Breaking with perfection
Some while ago, Tripp Fuller hosted a clash between Jack Caputo and Peter Rollins; I’ve just read a response to that from Mark Karris. Briefly, the issue is that Rollins makes much of there being an “original lack” in the human psyche (which he says is a pervading sense of lack without actually ever having lost anything), working from the ideas of Jacques Lacan.
Caputo, on the other hand, favours a theology of possibility, and considers talk of a “lack” to be crypto-Calvinism and BS. I think that’s the first time I’ve heard a philosophical theologian use language like that!
I too tend to balk at Rollins’ language of lack, and also “brokenness”, which is common to Rollins and a lot of other Christian voices.
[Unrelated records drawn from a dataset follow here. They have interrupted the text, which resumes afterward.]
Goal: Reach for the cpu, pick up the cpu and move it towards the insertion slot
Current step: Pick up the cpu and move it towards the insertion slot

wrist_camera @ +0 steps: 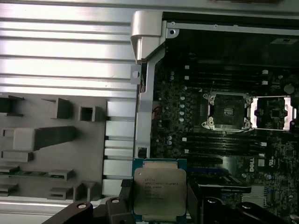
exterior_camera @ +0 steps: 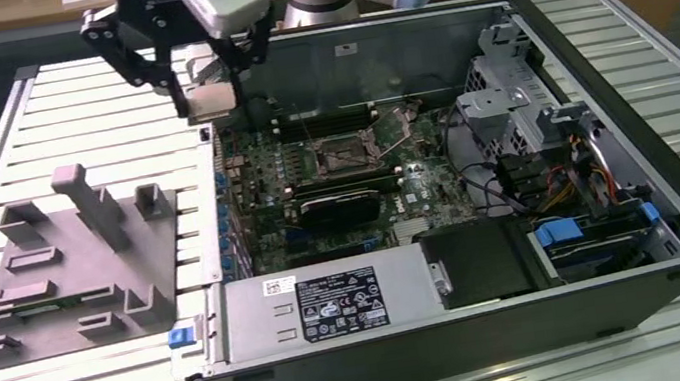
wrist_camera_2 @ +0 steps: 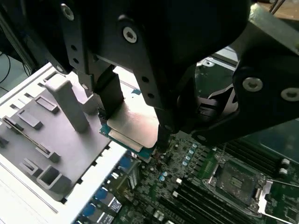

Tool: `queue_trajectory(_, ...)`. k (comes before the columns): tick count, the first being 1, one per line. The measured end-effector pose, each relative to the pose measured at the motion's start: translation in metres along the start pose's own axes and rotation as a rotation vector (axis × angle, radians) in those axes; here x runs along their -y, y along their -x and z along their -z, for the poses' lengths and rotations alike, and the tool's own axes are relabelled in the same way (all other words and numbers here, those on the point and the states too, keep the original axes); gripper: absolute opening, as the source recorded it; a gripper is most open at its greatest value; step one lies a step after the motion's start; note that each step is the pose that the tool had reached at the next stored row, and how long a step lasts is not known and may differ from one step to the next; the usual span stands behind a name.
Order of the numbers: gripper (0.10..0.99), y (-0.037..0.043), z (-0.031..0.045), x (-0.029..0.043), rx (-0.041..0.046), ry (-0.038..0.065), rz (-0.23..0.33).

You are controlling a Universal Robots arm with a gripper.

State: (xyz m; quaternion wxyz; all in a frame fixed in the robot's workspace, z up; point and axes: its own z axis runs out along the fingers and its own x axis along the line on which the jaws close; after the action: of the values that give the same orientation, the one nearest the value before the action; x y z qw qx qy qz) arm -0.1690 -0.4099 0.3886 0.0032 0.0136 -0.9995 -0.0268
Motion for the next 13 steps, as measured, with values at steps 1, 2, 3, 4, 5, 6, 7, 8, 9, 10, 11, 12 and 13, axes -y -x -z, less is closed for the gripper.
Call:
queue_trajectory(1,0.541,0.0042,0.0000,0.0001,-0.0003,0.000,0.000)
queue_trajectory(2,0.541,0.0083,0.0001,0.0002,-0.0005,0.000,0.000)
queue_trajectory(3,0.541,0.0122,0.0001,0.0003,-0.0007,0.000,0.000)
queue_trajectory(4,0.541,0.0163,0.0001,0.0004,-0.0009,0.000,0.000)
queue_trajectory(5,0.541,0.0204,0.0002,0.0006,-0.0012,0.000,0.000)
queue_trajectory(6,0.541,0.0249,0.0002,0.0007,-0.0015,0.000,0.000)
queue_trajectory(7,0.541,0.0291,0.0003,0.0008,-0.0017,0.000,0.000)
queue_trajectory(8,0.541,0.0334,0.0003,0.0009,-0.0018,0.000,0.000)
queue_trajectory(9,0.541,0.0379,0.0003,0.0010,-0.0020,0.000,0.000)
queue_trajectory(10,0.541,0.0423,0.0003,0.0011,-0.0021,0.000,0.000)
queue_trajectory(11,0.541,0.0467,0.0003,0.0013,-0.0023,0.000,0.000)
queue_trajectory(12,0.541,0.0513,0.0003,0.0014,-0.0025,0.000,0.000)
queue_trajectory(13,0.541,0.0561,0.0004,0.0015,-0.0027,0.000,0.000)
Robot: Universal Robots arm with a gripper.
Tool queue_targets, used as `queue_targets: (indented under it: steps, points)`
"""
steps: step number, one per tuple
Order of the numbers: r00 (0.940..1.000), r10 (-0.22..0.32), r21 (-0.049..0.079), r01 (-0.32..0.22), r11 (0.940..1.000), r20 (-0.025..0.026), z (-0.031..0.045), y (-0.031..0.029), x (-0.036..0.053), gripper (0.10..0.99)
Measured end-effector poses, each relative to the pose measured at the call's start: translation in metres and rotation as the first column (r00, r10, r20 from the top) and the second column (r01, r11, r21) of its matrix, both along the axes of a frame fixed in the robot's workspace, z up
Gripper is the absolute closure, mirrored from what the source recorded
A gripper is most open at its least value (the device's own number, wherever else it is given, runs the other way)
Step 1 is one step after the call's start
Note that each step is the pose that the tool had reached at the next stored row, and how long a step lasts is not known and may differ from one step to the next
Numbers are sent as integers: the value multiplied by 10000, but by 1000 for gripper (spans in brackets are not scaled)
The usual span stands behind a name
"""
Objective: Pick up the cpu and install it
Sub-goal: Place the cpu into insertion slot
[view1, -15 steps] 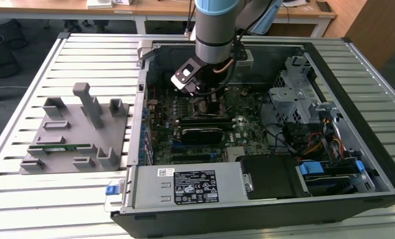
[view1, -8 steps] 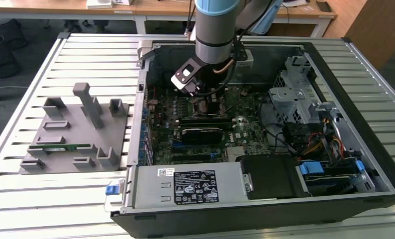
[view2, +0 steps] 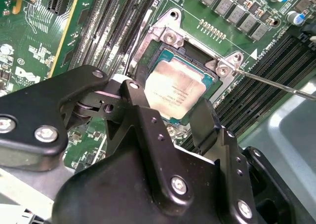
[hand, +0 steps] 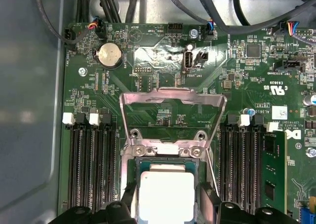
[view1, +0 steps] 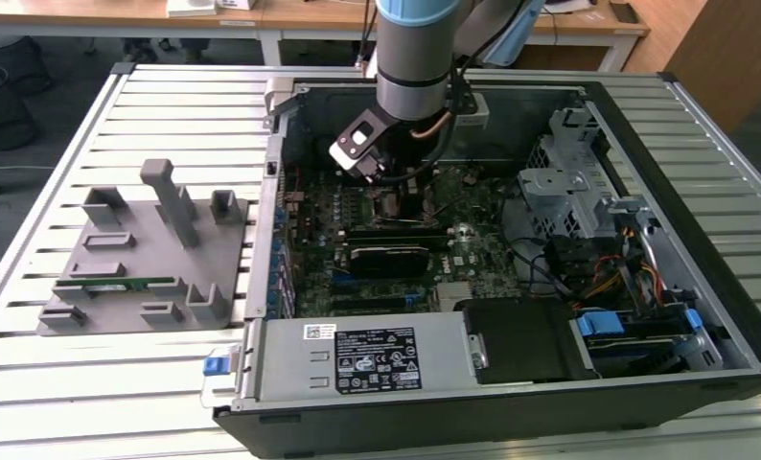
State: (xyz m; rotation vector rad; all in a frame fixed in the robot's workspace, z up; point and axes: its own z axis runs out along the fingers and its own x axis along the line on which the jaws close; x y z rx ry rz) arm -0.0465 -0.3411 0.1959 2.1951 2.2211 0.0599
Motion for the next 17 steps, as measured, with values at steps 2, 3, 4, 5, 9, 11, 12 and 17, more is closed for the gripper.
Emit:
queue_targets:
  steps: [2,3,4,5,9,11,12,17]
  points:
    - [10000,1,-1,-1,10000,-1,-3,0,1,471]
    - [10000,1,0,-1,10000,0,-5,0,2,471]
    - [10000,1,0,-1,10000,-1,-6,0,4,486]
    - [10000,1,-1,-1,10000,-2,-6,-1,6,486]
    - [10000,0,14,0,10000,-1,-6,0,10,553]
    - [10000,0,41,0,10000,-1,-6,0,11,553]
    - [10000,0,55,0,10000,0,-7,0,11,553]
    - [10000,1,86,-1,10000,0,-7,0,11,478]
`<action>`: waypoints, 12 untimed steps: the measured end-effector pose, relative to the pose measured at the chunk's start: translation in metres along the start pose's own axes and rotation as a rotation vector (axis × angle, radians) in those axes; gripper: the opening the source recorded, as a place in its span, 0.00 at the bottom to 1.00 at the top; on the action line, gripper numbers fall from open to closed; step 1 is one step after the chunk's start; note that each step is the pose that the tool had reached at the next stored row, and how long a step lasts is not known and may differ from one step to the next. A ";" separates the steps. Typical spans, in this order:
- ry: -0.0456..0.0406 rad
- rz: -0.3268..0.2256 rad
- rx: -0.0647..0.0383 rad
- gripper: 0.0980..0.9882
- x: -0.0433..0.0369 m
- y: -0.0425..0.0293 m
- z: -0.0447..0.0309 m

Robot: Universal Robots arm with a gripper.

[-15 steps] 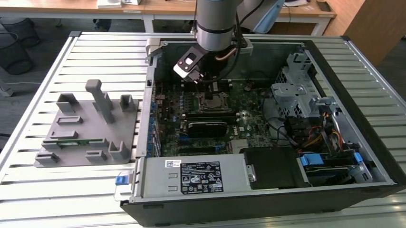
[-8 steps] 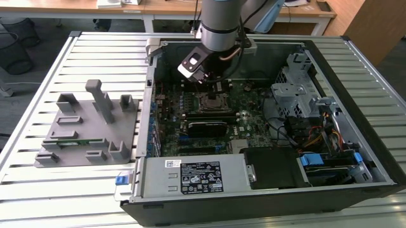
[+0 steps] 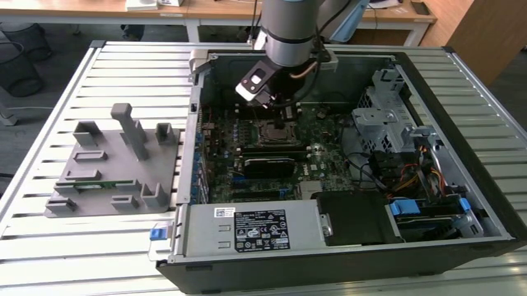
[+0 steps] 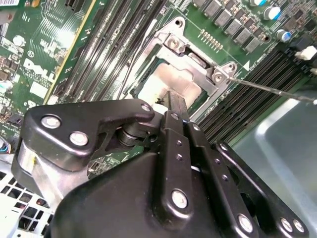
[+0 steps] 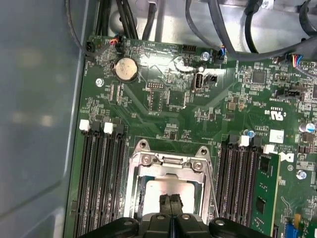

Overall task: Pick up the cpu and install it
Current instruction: 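Close the cpu cover, then install the first cpu locking lever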

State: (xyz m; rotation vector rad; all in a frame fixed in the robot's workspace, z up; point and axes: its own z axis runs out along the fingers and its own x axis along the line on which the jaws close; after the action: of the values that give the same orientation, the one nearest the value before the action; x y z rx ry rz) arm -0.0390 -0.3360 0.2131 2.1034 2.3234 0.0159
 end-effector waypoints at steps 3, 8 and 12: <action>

I had not encountered the concept of OSEP (the Ontology of Spatial and Energetic Potentiality) before reading Karris’ article, which I find much more satisfactory. Granted, I’m not entirely confident I want to construct a theology around it, but that was obviously not his intent; Karris is a therapist and speaks mainly from that position.
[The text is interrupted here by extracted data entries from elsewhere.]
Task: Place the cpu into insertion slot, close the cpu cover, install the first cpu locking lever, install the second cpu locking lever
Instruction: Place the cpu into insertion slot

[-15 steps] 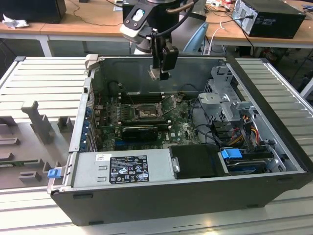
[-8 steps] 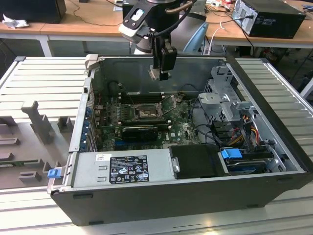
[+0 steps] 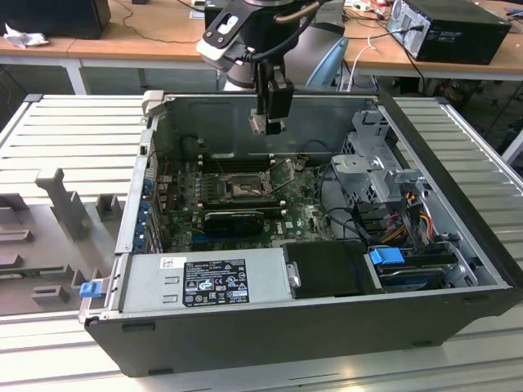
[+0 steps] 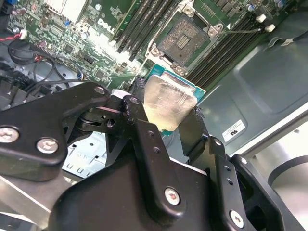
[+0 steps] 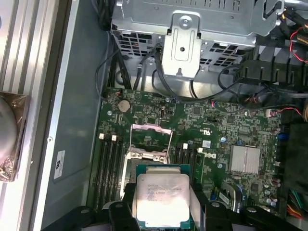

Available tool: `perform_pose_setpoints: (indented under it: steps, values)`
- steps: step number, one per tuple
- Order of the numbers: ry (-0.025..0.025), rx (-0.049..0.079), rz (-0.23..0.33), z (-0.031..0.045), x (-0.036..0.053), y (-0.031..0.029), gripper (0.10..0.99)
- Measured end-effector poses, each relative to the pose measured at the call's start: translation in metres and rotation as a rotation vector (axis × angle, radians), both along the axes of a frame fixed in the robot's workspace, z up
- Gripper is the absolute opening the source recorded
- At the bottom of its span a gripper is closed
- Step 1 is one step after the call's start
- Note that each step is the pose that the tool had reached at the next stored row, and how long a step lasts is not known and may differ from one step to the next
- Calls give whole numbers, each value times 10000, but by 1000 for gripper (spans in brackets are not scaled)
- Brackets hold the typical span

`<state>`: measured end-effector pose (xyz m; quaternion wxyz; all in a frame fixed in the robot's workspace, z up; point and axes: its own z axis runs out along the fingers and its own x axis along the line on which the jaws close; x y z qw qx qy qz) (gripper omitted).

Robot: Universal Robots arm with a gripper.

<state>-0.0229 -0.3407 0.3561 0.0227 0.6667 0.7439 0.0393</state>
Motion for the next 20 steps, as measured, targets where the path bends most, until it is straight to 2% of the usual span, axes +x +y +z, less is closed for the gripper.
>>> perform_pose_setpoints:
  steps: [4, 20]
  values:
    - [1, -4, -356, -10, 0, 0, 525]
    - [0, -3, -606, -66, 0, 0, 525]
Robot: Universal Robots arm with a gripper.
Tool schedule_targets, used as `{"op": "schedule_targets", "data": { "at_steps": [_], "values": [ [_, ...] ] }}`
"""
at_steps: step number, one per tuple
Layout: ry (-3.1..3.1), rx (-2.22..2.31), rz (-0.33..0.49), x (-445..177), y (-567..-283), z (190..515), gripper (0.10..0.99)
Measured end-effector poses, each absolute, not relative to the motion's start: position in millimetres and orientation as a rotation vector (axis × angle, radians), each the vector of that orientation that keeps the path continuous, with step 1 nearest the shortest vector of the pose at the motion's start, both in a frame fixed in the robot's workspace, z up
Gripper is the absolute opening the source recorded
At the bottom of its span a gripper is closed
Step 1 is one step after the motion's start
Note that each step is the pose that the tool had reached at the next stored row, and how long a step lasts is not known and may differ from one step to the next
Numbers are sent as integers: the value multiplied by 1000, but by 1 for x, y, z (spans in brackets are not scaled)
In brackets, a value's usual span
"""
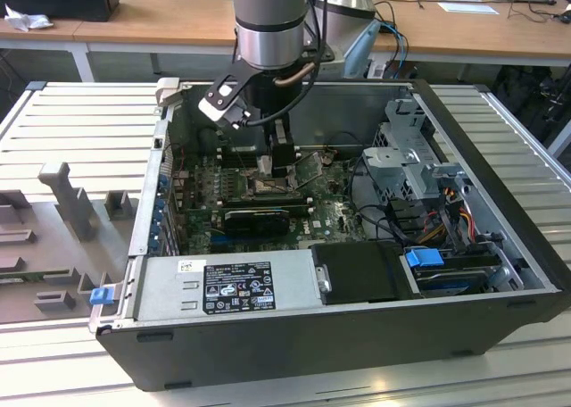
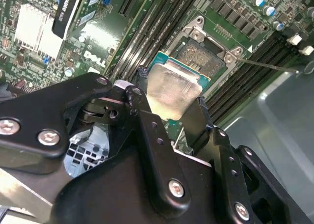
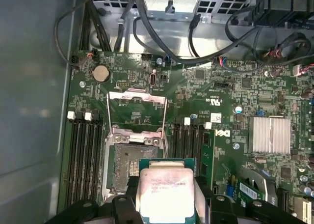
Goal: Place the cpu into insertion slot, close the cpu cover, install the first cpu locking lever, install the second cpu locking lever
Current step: 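Place the cpu into insertion slot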
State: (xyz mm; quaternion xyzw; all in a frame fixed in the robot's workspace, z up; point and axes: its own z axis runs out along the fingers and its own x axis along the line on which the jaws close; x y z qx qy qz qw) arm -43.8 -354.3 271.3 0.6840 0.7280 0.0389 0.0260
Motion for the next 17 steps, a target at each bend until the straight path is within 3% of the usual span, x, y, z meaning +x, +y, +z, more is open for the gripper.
{"op": "schedule_targets", "data": {
  "at_steps": [17],
  "values": [
    [2170, 2192, 118, -43, -340, 247, 525]
  ]
}}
I do wonder whether Rollins has fallen into the trap of assuming that his own pathologies are universal; a comparable example is found in Robert Sapolsky’s lecture on Religion, where he identifies Luther as obsessive-compulsive, which makes Reformed theology (to which I do not subscribe) make sense – as a theology for Luther, if not for me. I don’t identify any sense of ontological lack in myself, though that might be the product of a peak unitive experience in my teens (I don’t really remember prior to that well enough to comment further). That unitive experience gave me an absolute belief in my essential oneness with a panentheistic God, a God who is radically omnipresent, permeating everything which is at every level and “in whom we live and move and have our being” with an accent on “in”. Strenuous practice of what I settled on after much experimentation as a way in which to encourage repeated mystical experience gave me a near-continuous consciousness of that oneness, so that it was not merely a belief but an ever-present reality, but over time and with the mundane world placing increasing requirements on me, that practice declined and eventually fell by the wayside. Having once experienced that oneness, I cannot thereafter assent to there being a lack which is constitutive of who I am – merely of a reduction in my ability to sense that. My eyesight isn’t as good as it once was either, but that doesn’t mean that reality beyond about three metres becomes fuzzy and then is absent!
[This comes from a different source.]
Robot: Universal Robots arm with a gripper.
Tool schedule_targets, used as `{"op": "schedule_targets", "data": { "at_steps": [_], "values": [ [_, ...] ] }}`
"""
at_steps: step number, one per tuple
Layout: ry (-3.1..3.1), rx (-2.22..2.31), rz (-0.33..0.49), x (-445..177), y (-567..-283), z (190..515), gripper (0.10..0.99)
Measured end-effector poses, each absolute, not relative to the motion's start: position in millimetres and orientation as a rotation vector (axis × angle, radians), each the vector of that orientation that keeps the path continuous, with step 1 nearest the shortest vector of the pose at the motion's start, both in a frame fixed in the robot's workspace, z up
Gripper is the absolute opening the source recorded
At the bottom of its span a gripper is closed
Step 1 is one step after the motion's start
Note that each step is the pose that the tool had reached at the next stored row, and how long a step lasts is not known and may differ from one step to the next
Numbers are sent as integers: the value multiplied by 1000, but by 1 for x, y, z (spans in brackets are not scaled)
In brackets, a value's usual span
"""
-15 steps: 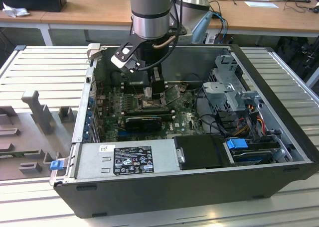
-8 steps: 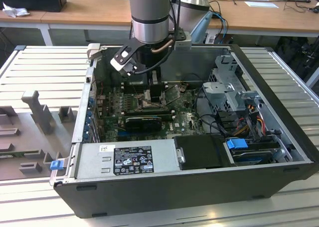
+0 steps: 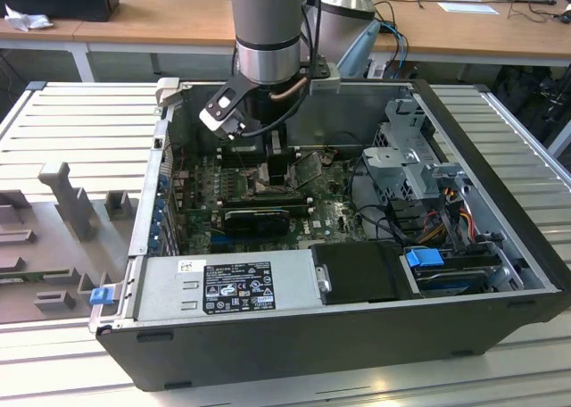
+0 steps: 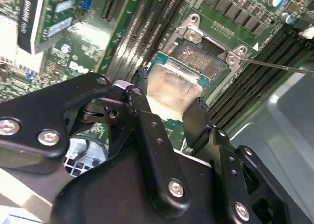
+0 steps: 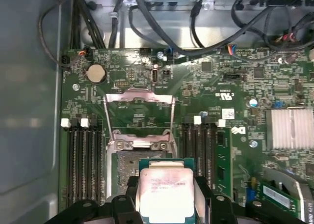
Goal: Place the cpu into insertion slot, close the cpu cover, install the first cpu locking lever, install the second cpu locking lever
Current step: 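Place the cpu into insertion slot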
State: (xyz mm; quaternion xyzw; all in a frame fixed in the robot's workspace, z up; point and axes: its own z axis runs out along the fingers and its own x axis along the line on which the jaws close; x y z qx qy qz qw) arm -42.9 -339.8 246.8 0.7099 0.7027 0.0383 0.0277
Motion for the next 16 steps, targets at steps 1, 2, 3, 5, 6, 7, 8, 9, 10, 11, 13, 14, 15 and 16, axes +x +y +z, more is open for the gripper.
{"op": "schedule_targets", "data": {
  "at_steps": [1, 2, 3, 5, 6, 7, 8, 9, 10, 11, 13, 14, 15, 16],
  "values": [
    [2170, 2192, 118, -43, -335, 244, 525],
    [2170, 2192, 119, -43, -334, 241, 525],
    [2169, 2192, 118, -43, -333, 240, 525],
    [2164, 2196, 118, -43, -333, 236, 525],
    [2162, 2199, 118, -43, -332, 234, 525],
    [2160, 2201, 118, -43, -332, 232, 525],
    [2159, 2201, 118, -43, -332, 231, 525],
    [2159, 2201, 118, -43, -330, 228, 525],
    [2159, 2201, 118, -43, -329, 226, 525],
    [2159, 2201, 118, -43, -328, 224, 525],
    [2156, 2204, 118, -43, -324, 217, 525],
    [2155, 2206, 118, -44, -323, 216, 525],
    [2155, 2206, 118, -44, -322, 215, 525],
    [2155, 2206, 118, -46, -322, 213, 525]
  ]
}}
These days, although by some standards I might count as “broken”, due to PTSD and associated depression and anxiety now dating back some 20 years, I merely regard myself as working within a new set of restrictions; I’ve always had restrictions on what I could do, due to nature and nurture, but that’s just part of the human condition and readily correctable (in the short term) by a spot of meditation. (I grant that that remedy was not so until about three years ago; it turns out that something in the pathology of depression -or at least my own depression – makes mystical experience impossible. That, however. could merely be a side effect of the fact that I couldn’t feel any positive emotions during that period, and there is a definite and very positive emotional effect of unitive experience. Indeed, I found it almost impossible to recall occasions which had been emotionally positive during that time.)
Three years ago I woke up to the fact that another 17 years of time and a not particularly healthy lifestyle had resulted in physical illnesses which are not curable and which make some activities I would previously have found easy impossible; likewise the residue of the PTSD leaves restrictions on what I can do mentally and emotionally. But I don’t consider myself broken; I have just had to adjust to a new realism about what it is practicable for me to do. “Broken” implies that I should be resenting the position, kicking against the pricks, but I don’t. “Lack” has the same connotation. I’ve always lacked the ability to levitate myself, for instance, but I never really considered it a lack (though I would hugely like to be able to do that!), it’s just something which humans can’t do, except in fiction. Well, this human, at any rate. I have a sneaking vision of meeting a real superhero sometime!
I feel a real sense of identity with, for instance, the deaf who regard sign language as an entirely adequate language to use, and do not think of themselves as “lacking” because of their use of that instead of a sonic language, or those who have been partially paralysed and resent suggestions that they are somehow less than wholly human. I hate the term “differently able” which often replaces the old “disabled”, but it is probably a far better concept.
What I don’t accept is that this inevitably means that by, as the Serenity Prayer says “accepting the things I cannot change” I am therefore automatically lacking the “courage to change the things I can”. The fact that with my current restrictions, I can say that life is good, and in one way of thinking is “exactly as God intends it to be”, does not mean that I am going to stop pushing the boundaries of what I can do. Indeed, in a sense, life is perfect as it is; tomorrow I may be able to do more or less than I can today, depending on whether practice or age wins, but it will still be perfect. Aquinas would have us believe that the perfect is an absolute, and that it has to be unchanging, immutable, impassible; I reject that. The perfect is what is, and what is is God in the unitive consciousness. What is inevitably moves and changes; that which is static, immutable, incapable of feeling or responding to others, is not perfect. The impassible, immutable, “perfect” God of the philosophers is a pale reflection of the living, feeling, changing (and perfect) God of mystical experience.
It is the God of the Philosophers who is lacking and broken, not me.